§ Your objective: Transcribe exactly the lines below that begin at the line with "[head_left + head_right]" and stop after the line with "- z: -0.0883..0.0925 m", leaving out every picture.

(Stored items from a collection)
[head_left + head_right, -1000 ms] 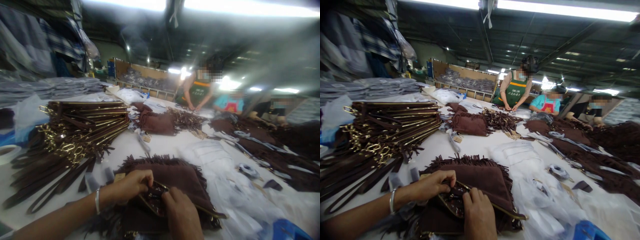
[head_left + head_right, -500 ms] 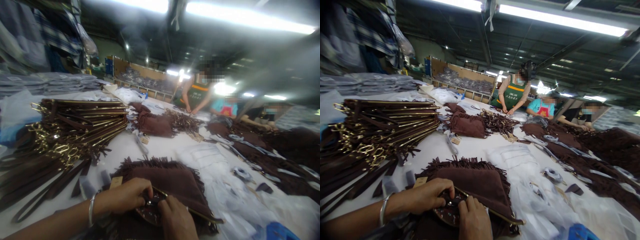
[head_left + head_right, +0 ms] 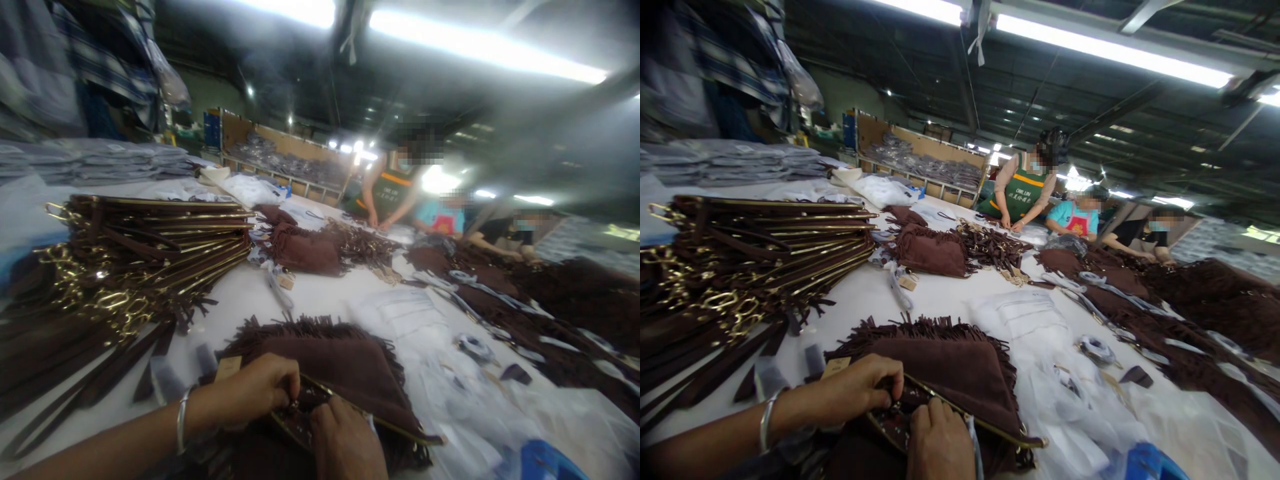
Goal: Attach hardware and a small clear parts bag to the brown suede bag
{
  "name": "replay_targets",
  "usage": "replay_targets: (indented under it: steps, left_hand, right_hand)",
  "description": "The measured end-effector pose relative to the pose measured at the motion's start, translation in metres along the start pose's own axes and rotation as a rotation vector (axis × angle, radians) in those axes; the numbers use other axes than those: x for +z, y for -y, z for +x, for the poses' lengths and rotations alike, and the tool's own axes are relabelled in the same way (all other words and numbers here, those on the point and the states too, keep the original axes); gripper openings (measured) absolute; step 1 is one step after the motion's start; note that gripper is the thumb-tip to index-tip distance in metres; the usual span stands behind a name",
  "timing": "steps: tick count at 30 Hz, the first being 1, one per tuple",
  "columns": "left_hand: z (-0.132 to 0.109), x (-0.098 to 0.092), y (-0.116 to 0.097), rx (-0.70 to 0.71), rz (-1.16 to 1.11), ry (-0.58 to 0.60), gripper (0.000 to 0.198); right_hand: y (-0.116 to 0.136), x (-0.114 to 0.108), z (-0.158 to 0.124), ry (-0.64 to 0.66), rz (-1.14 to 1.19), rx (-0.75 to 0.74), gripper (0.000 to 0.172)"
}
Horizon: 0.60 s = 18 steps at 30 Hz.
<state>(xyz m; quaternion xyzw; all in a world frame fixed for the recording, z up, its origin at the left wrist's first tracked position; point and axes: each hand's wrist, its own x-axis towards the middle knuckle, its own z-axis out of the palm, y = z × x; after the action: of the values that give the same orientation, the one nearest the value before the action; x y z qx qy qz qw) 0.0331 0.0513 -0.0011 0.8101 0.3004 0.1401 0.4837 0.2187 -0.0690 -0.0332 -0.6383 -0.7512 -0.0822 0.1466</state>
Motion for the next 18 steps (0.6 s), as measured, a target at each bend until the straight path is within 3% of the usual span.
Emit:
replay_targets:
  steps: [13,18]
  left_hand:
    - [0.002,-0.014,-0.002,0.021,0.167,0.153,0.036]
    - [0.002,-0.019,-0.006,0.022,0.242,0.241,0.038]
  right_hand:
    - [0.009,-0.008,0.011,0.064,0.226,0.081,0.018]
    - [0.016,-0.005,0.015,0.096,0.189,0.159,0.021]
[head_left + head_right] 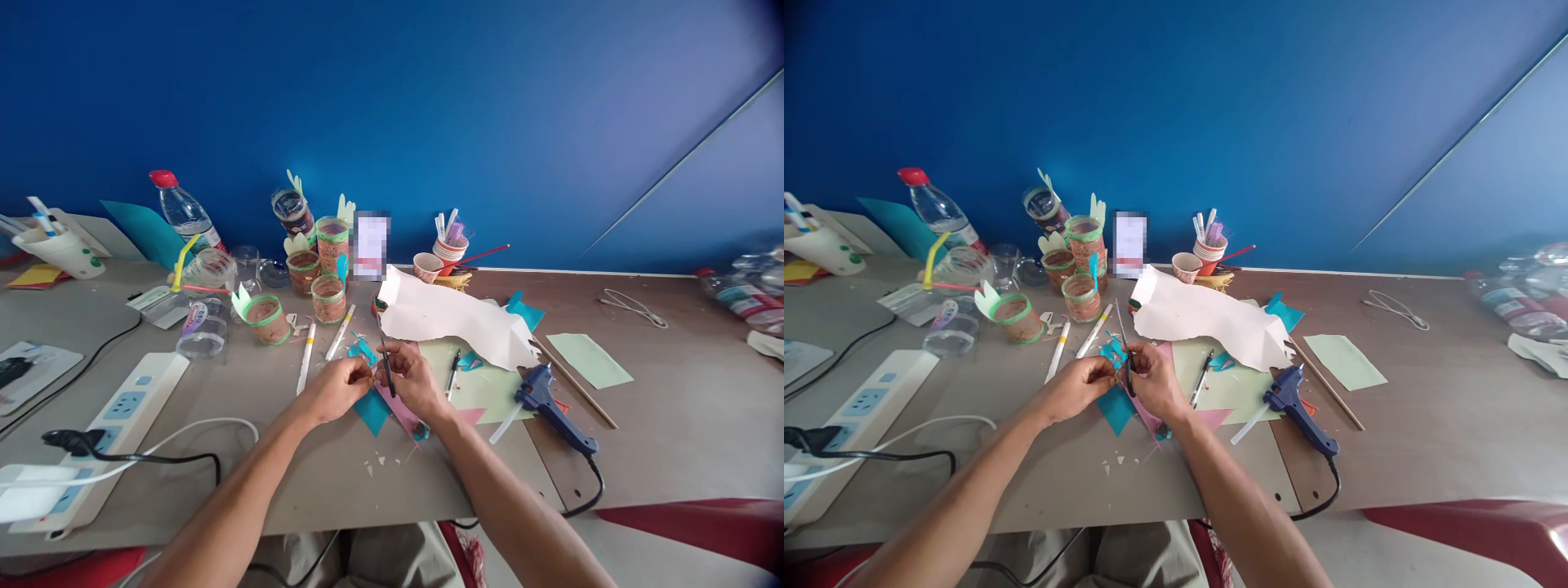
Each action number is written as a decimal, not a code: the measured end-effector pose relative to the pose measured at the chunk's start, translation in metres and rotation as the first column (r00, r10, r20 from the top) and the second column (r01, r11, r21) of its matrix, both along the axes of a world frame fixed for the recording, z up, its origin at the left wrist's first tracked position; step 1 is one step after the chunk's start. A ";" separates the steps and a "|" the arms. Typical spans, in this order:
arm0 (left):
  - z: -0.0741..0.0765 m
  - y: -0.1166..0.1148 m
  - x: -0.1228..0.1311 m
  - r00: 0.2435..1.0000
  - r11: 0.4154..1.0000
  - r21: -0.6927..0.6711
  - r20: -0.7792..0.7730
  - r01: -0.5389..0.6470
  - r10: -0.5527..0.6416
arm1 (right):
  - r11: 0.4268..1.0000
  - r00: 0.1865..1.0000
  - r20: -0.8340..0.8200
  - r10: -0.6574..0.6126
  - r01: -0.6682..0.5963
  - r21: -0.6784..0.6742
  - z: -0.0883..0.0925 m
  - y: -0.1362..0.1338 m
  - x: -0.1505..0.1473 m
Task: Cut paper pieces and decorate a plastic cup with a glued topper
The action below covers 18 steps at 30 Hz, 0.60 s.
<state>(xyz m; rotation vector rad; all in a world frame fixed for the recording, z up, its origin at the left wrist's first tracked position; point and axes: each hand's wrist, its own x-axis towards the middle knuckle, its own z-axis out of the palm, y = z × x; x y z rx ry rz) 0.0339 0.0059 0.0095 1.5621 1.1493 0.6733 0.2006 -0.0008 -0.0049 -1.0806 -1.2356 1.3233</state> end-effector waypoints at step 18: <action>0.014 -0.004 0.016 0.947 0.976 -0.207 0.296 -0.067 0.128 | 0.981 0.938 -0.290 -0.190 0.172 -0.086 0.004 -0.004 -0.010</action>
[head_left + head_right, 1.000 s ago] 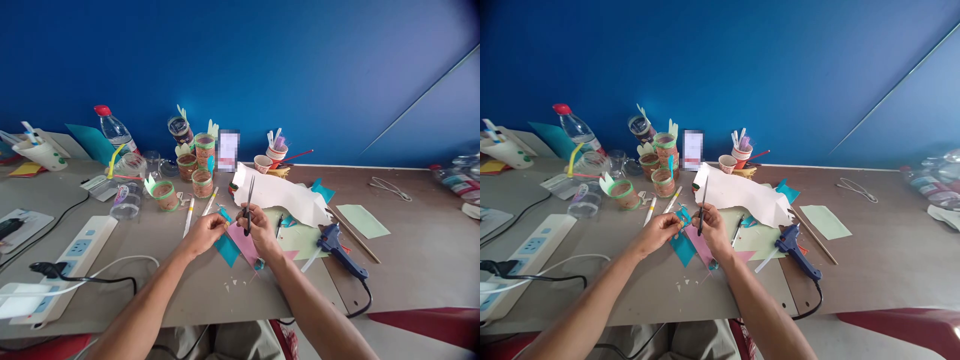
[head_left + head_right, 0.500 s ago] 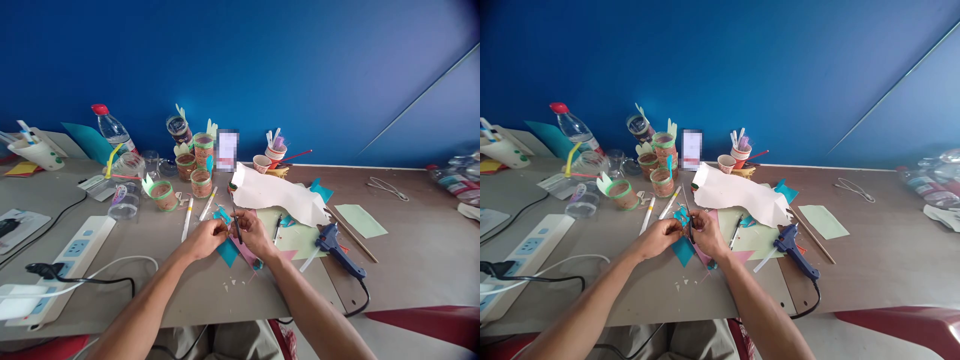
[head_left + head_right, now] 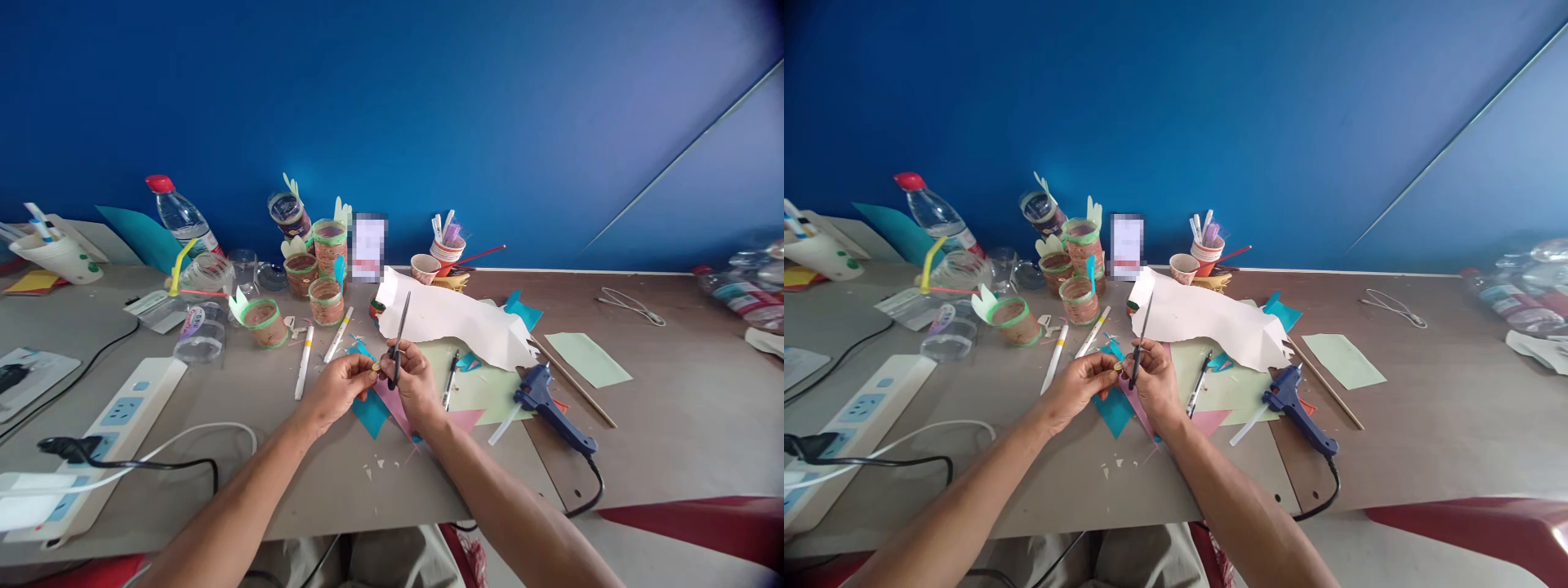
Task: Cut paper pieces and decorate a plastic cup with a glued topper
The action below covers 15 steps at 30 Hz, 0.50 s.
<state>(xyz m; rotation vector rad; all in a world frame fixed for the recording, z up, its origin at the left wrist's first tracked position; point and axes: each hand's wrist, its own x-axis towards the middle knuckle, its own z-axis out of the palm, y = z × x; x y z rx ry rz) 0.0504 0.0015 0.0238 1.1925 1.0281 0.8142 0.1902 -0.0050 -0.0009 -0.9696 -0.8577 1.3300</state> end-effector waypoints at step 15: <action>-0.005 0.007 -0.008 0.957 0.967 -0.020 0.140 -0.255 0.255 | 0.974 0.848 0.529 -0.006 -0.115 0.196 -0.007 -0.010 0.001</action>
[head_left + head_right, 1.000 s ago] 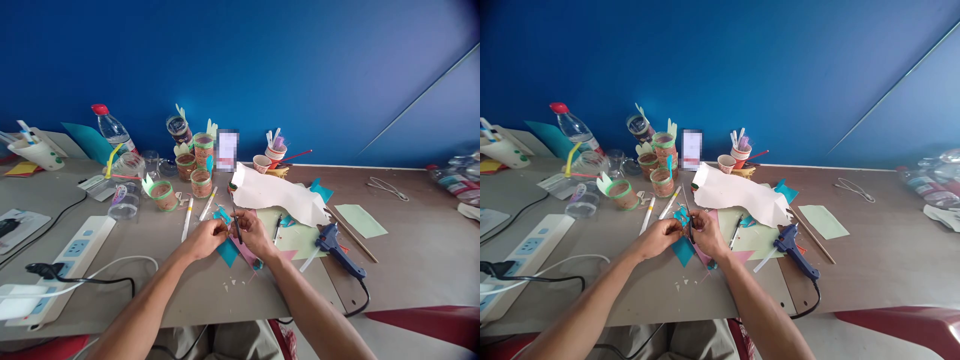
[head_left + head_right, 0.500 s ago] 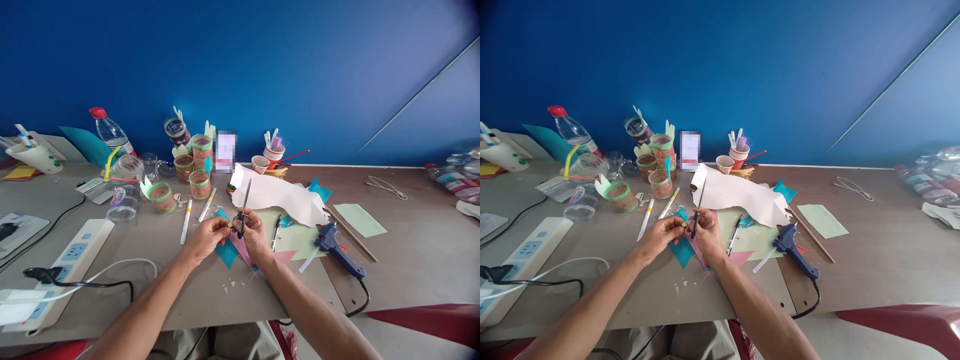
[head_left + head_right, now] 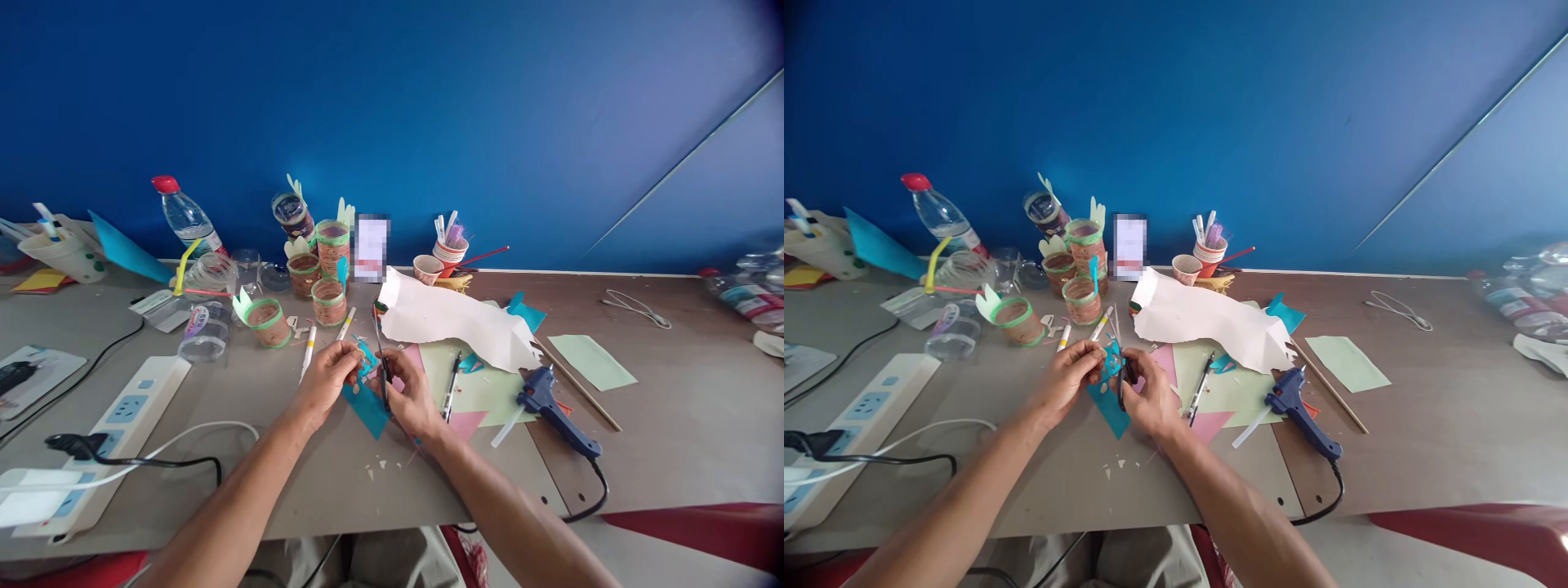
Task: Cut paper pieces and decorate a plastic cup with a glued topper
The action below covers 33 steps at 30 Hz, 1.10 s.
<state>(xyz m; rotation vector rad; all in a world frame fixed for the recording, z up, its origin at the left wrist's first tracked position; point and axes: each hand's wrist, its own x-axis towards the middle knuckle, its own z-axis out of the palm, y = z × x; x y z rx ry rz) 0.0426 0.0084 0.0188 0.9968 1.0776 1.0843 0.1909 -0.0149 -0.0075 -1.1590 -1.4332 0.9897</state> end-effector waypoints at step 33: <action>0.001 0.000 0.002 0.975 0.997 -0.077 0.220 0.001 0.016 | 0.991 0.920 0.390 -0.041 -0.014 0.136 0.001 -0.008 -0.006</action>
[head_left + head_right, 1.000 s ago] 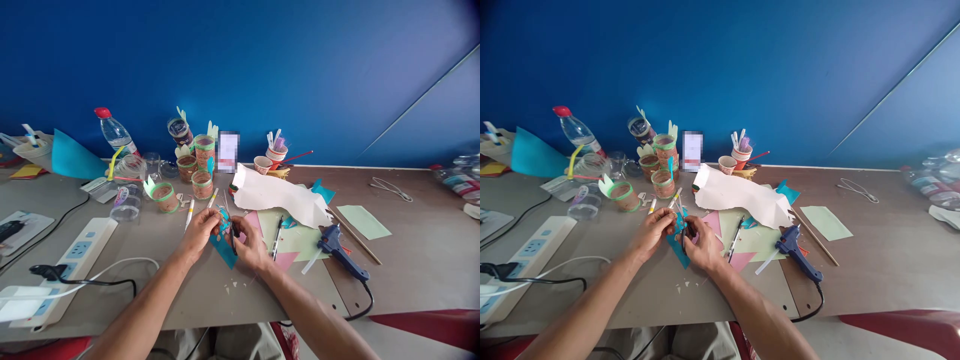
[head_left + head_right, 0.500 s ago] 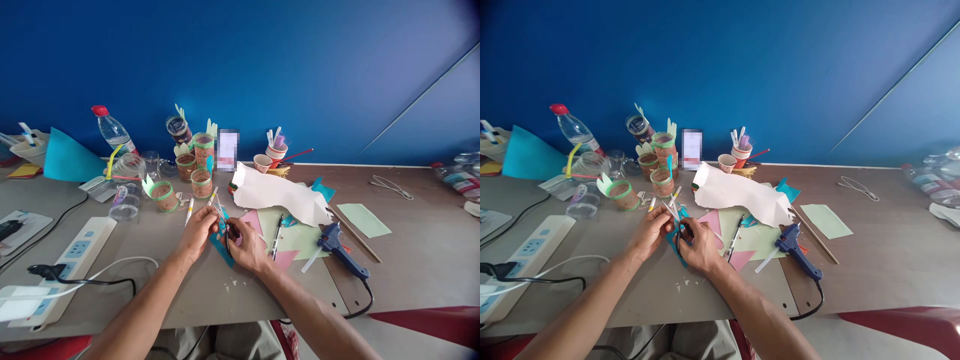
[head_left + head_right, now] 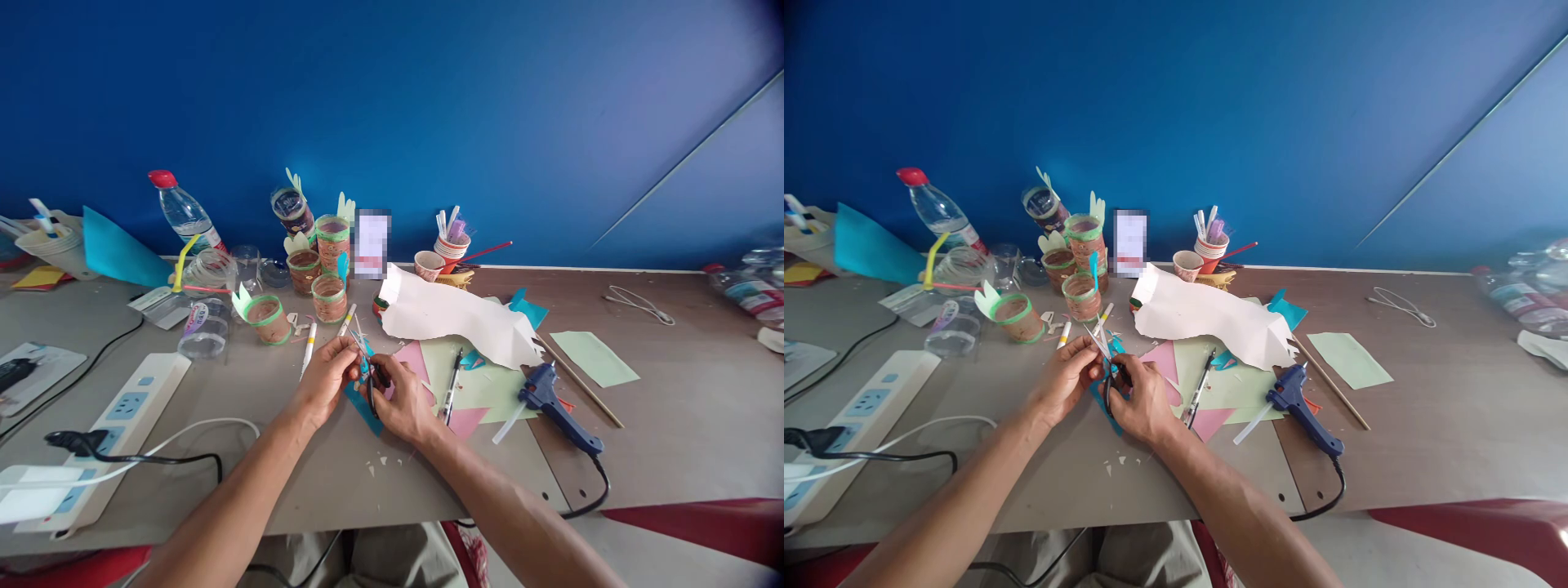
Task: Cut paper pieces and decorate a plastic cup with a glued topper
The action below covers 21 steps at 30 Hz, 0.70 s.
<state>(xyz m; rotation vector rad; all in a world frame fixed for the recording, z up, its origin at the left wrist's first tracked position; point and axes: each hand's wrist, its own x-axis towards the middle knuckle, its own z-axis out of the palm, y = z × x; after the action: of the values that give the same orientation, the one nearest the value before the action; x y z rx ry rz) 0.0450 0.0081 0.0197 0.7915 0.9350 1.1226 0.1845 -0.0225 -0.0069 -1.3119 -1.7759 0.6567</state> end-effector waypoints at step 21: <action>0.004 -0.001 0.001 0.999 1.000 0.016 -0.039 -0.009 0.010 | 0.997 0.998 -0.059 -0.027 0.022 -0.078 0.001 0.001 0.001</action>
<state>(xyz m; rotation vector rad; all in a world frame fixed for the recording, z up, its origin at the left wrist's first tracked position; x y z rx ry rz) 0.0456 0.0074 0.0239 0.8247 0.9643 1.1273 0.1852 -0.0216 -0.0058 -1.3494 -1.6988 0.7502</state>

§ Answer to the exercise:
[head_left + head_right] 
Each action number is written as a decimal, not a code: the measured end-effector pose relative to the pose measured at the chunk's start, translation in metres and rotation as the first column (r00, r10, r20 from the top) and the second column (r01, r11, r21) of its matrix, both along the axes of a world frame fixed for the recording, z up, its origin at the left wrist's first tracked position; step 1 is one step after the chunk's start. A ";" separates the steps and a "|" the arms. Typical spans, in this order:
arm0 (left):
  - z: -0.0741..0.0765 m
  - y: -0.1166..0.1148 m
  - x: -0.1228..0.1311 m
  - r00: 0.2435..1.0000
  - r11: 0.4154..1.0000
  - r21: -0.6927..0.6711
  - r20: -0.7792..0.7730
  - r01: -0.5389..0.6470
  - r10: -0.5527..0.6416
arm1 (right):
  - r11: 0.4268..1.0000
  - r00: 0.1865..1.0000
  - r20: -0.8340..0.8200
  - r10: -0.6574..0.6126
  - r01: -0.6682..0.5963
  - r21: -0.6784..0.6742
  - z: -0.0883..0.0925 m

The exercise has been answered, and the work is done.